St. John's basketball confident entering postseason with chance to improve NCAA seed

The Johnnies can make a charge up the NCAA seeding list with a strong Big East Tournament
St. John's v Marquette; St. John's basketball celebrates after winning an overtime game against Marquette on the road
St. John's v Marquette; St. John's basketball celebrates after winning an overtime game against Marquette on the road | Patrick McDermott/GettyImages

The St. John’s basketball team is confident entering the Big East Tournament. It defeated every team in the league at least once and took the regular season title by three games.

Most NCAA Tournament projections have the Johnnies as a No. 3 seed in the NCAA Tournament but Evan Miyakawa, a college basketball analytics guru, thinks the Red Storm could crack the 2-seed line with a strong performance at Madison Square Garden.

“They can absolutely get a 2-seed,” he told Storm The Paint this week. “I think they would need to make the Big East semifinals at a minimum, but realistically at least the title game in order to not get passed by other teams.”  

The Red Storm currently sit at No. 16 in the NET rankings with a combined record of 14-4 in Quad 1 and Quad 2 games.
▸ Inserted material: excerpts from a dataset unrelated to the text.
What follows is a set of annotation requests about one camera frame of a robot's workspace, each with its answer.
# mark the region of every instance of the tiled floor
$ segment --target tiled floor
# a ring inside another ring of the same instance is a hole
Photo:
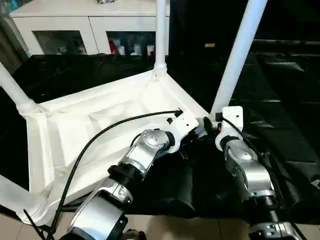
[[[148,240],[249,240],[248,226],[237,219],[181,219],[167,216],[128,215],[126,229],[144,231]],[[55,239],[66,233],[71,213],[61,218]],[[308,240],[320,239],[317,225],[298,225]],[[39,240],[34,229],[0,215],[1,240]]]

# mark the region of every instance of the white tube
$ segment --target white tube
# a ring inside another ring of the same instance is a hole
[[[0,86],[14,101],[16,108],[21,115],[26,115],[35,112],[38,107],[33,100],[31,100],[25,92],[20,88],[11,74],[0,62]]]
[[[165,73],[166,65],[166,0],[156,0],[155,64],[156,74]]]
[[[248,0],[209,118],[227,107],[244,67],[268,0]]]
[[[24,188],[0,175],[0,205],[10,209],[24,222],[29,223],[23,212],[27,210],[37,222],[47,210],[47,198],[28,192]]]

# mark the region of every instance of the black mat
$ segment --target black mat
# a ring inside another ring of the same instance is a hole
[[[184,59],[167,62],[168,73],[210,111],[226,59],[211,64]],[[139,57],[42,55],[31,57],[14,78],[41,103],[151,70],[153,64]],[[320,178],[318,66],[317,58],[250,55],[231,101],[243,107],[244,131],[262,152],[269,153],[267,161],[285,205],[301,223],[320,223],[320,190],[310,183]],[[0,174],[28,189],[26,123],[2,89],[0,99],[6,112],[1,118],[0,151],[11,156],[2,158]],[[242,207],[224,170],[223,156],[207,137],[159,159],[130,212],[226,218],[241,217]]]

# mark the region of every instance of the white cabinet
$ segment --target white cabinet
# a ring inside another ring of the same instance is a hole
[[[167,2],[166,54],[169,12]],[[136,45],[144,51],[155,45],[156,0],[33,0],[10,15],[29,55],[111,54],[114,45],[128,54]]]

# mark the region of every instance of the white cart
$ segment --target white cart
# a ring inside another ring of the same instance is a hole
[[[0,205],[15,211],[24,223],[29,223],[23,213],[26,209],[37,225],[47,224],[81,149],[93,135],[119,120],[181,108],[193,113],[200,126],[205,116],[214,123],[215,113],[229,104],[266,3],[267,0],[248,1],[211,114],[167,74],[165,0],[157,0],[156,60],[151,71],[37,104],[0,64],[0,85],[27,123],[30,189],[28,192],[0,176]],[[106,170],[122,158],[134,136],[144,129],[164,127],[167,118],[167,115],[142,118],[100,136],[83,156],[65,203],[92,191],[107,177]]]
St. John’s was a 4-seed, No. 16 overall, in the NCAA Tournament Top-16 reveal in February.

“There’s no way St. John’s is worse than a 3-seed, in my opinion,” he said.
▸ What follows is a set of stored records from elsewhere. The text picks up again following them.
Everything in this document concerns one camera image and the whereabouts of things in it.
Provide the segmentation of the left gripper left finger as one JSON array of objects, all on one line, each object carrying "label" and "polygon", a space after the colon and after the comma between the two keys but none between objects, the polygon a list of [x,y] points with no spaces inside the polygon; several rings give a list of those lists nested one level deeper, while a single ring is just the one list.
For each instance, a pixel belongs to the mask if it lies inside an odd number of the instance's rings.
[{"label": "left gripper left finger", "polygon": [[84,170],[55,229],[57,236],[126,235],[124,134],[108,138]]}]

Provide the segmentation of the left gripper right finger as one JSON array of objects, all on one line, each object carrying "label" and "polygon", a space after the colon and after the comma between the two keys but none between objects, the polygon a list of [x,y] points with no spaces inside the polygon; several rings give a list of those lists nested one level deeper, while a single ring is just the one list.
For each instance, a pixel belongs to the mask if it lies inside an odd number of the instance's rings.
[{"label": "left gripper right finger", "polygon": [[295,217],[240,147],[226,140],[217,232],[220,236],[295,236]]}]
As for Rick Pitino and his players, they are fully consumed with sweeping the Big East titles this season.

“We better win it or I’m going to jump in the East River,” Pitino joked during his interview with NBC New York’s Bruce Beck.

“The Big East Tournament we are primed for,” he continued. “We know what to expect.”

St. John’s landed a quarterfinal victory for the first time since 2000 last season against Seton Hall but fell to the eventual Big East and National Champion UConn Huskies in the semifinals.

“That's our goal,” Zuby Ejiofor said on Wednesday afternoon at Madison Square Garden. “We set a goal before the season, and we accomplished that goal. This is yet another goal that we have in mind to win the Big East Tournament.”

Ejiofor, named as an All-Big East First Team selection as well as the conference’s Most Improved Player, was on hand to see his roommate, RJ Luis, be presented with the Big East Player of the Year Award.

“Pressure is great. It obviously comes with success,” Luis explained. “Obviously, if we didn't want to have this type of pressure, we would have never won the regular season championship. We would have never been ranked sixth in the nation.”

St. John’s begins its run at winning its first Big East Championship since 2000 on Thursday afternoon (12:00 p.m. ET, Peacock) against Butler.